**What to work on:** Go through the records below and show every line with the string "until".

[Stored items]
------------------------------

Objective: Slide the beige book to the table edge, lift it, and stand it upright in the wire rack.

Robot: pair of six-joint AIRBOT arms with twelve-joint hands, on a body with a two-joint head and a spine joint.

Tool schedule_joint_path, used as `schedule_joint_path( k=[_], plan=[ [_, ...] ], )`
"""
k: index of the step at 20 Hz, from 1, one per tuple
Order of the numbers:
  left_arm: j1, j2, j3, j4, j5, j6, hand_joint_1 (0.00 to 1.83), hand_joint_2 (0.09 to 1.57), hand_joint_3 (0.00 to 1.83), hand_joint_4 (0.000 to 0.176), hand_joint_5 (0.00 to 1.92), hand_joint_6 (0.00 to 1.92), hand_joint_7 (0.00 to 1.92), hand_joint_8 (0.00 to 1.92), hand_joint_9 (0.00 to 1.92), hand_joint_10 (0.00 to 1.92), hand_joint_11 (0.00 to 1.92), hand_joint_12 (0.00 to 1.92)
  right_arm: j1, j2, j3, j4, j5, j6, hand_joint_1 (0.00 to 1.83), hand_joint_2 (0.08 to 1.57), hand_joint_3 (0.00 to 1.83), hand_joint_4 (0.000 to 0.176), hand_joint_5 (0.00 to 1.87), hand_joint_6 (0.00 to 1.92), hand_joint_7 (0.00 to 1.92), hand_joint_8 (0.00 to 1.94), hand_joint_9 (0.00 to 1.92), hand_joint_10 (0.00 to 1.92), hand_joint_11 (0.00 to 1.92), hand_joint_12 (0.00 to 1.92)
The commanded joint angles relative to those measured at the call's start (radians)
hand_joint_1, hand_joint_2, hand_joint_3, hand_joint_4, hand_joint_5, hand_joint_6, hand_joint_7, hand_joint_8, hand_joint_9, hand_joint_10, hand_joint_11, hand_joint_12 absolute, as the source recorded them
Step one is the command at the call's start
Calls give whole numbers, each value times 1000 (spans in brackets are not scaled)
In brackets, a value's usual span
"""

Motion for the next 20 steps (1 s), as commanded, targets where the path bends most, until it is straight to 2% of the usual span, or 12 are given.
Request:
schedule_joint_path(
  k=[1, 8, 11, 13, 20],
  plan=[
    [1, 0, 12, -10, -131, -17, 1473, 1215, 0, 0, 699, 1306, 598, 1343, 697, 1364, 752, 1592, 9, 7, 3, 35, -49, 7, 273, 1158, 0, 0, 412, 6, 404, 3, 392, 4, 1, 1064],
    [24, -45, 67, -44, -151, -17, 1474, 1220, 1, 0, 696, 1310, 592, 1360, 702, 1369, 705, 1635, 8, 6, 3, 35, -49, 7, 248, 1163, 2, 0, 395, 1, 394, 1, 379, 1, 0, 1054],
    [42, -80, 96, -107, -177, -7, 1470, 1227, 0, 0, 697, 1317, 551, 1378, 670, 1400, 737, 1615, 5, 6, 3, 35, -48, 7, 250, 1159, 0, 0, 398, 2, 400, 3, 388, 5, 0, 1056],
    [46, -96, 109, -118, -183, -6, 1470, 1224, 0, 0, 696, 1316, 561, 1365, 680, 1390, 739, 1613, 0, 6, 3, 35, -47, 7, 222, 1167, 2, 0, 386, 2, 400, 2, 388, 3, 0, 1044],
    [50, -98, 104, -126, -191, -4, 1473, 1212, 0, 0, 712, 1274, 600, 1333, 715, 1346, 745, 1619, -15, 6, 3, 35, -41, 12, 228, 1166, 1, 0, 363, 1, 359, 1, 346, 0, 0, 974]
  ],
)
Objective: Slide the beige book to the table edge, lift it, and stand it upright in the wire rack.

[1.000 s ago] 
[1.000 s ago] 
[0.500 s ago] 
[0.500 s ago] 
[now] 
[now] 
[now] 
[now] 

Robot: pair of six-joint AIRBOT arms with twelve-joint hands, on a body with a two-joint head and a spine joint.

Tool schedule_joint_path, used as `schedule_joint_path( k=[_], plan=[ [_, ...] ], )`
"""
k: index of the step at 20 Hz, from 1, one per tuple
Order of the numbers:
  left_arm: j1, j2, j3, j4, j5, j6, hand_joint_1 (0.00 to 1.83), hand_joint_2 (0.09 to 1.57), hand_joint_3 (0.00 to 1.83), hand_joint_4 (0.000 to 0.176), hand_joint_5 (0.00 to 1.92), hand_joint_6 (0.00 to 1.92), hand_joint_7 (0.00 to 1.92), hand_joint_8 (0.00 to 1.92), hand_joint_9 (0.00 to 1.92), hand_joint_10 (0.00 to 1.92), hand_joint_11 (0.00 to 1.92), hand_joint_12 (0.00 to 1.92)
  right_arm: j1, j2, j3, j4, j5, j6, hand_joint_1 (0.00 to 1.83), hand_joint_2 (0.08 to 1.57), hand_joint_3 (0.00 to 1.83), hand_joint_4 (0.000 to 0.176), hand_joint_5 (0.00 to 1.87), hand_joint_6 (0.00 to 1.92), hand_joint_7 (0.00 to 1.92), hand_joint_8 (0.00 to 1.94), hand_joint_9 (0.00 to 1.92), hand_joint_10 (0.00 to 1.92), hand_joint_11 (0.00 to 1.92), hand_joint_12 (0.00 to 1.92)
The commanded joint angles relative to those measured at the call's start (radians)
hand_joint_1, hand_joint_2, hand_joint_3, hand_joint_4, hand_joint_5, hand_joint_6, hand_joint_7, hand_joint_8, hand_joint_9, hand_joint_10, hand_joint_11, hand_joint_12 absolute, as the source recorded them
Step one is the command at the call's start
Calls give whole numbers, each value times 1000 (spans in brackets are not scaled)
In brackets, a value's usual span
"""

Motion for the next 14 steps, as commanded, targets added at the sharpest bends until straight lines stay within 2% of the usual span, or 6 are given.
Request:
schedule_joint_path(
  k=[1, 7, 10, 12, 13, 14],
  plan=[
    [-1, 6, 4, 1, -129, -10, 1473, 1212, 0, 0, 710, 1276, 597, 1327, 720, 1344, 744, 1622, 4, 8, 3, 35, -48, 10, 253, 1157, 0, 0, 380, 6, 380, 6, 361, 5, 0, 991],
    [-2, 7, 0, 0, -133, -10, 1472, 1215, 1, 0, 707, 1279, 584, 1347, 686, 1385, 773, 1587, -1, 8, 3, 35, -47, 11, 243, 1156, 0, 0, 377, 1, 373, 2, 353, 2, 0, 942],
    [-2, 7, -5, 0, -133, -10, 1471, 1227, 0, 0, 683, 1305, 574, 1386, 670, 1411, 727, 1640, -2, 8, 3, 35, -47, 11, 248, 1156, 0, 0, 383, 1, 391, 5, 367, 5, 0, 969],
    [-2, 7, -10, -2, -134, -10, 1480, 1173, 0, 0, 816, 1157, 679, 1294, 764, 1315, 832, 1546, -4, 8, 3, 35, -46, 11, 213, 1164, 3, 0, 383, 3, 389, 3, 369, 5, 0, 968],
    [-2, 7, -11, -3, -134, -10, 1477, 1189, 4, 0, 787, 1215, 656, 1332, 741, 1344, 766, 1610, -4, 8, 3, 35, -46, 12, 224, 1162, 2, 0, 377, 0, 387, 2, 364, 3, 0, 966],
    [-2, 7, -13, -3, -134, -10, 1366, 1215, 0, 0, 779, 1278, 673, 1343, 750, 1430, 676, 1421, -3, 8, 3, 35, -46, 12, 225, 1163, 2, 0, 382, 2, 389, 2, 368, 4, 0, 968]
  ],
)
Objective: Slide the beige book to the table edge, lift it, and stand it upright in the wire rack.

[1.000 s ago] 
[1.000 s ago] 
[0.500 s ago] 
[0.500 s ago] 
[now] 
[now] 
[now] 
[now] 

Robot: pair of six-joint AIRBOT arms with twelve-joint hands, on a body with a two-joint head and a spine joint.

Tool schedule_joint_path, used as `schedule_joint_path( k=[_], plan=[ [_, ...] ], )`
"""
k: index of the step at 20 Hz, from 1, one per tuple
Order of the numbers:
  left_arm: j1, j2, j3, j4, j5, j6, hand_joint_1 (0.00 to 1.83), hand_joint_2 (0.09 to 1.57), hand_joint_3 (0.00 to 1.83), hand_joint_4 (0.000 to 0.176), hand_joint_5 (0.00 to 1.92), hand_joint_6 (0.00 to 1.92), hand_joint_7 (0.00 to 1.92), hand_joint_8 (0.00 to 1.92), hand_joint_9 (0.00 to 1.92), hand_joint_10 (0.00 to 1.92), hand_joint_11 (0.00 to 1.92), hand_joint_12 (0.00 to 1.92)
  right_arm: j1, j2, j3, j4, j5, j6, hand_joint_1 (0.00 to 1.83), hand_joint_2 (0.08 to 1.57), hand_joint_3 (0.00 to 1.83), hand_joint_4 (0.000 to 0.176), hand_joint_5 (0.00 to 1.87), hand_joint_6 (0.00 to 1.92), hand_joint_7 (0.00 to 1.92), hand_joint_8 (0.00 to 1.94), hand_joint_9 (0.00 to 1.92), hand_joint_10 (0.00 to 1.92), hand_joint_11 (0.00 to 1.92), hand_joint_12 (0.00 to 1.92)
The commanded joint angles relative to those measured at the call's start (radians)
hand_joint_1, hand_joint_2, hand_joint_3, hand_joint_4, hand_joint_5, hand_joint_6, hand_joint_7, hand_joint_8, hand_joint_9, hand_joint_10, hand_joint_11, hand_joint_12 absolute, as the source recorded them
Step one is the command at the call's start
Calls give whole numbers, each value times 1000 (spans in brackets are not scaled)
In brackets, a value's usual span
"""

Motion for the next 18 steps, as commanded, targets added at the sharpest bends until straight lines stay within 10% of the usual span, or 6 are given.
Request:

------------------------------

**Task result:**
Motion for the next 20 steps (1 s), as commanded, targets where the path bends most, until it is straight to 2% of the usual span, or 12 are given.
Motion for the next 14 steps, as commanded, targets added at the sharpest bends until straight lines stay within 2% of the usual span, or 6 are given.
Motion for the next 18 steps, as commanded, targets added at the sharpest bends until straight lines stay within 10% of the usual span, or 6 are given.

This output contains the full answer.